Impact of different water and nitrogen inputs on the eco-efficiency of durum wheat cultivation in Mediterranean environments

Abstract The present study addresses the eco-efficiency (environmental and economic trade-offs) of durum wheat cultivation practices adopted at field level under typical Mediterranean conditions of Southern Italy. This study is based on three years of experimental data of durum wheat cultivation under three water supply regimes (full irrigation, 50% of full irrigation and rainfed) coupled with two nitrogen (N) fertilizer levels (high N, HN: 120 kg/ha, and low N, LN: not fertilized). The environmental impact assessment was based on a novel life cycle impact assessment method which quantifies seventeen midpoints (problems-oriented) and three endpoints (damage-oriented) indicators using ReCiPe 2016 model.
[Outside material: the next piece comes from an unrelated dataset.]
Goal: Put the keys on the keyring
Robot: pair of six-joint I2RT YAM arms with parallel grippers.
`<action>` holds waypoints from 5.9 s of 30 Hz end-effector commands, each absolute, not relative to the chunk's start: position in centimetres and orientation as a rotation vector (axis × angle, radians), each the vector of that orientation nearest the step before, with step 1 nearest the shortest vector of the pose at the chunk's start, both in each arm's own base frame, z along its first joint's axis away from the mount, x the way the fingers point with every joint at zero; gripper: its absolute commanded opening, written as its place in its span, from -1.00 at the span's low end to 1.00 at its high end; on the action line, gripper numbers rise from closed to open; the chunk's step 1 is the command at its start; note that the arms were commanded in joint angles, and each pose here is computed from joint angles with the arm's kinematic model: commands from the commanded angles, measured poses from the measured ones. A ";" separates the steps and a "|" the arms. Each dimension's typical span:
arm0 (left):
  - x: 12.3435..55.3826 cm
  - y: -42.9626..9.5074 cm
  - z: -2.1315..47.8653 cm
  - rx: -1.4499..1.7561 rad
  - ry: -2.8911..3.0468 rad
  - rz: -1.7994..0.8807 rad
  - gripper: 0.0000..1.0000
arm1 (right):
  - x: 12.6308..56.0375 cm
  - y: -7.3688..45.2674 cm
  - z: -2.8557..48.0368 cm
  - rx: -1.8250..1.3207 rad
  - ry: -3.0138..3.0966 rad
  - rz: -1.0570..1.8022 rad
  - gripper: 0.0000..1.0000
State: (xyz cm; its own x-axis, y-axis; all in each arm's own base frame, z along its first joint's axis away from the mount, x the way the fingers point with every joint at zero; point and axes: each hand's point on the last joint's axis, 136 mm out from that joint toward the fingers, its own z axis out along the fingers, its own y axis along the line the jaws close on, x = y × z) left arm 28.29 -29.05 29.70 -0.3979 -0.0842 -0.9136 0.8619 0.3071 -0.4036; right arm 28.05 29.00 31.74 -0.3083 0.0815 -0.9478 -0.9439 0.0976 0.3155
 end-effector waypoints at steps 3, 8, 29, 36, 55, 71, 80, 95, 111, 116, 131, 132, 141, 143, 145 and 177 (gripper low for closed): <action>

The economic performance was evaluated using the total value added to the system’s final products due to water and N use and applied management practices. Eco-efficiency was assessed as a ratio of the total value added to the environmental impact categories. The water consumption impacts were estimated in addition to the typical environmental impact categories. The high input (irrigation and fertilization) intensity systems resulted in higher agricultural production, however, produced greater impacts on water consumption, global warming, and energy-related indicators. In turn, these impact categories generated the damages to human health, ecosystem quality, and resource scarcity. The analysis demonstrated that eco-efficiency cannot be always compensated by higher yield and corresponding economic total value added. The eco-efficiency assessment indicated that agronomic practices with the low use of resources (e.g., deficit irrigation with low N) tend to have higher eco-efficiency than more intensive cultivation strategies. Hence, the sustainable crop production strategies should evolve towards the adoption of precision agriculture and optimization of water and fertilization inputs (in space, timing, and quantities) that can improve yield response to resources, environmental and economic performance. In this sense, life cycle thinking and assessment considering multiple impact categories are essential to support decision-making processes towards sustainability.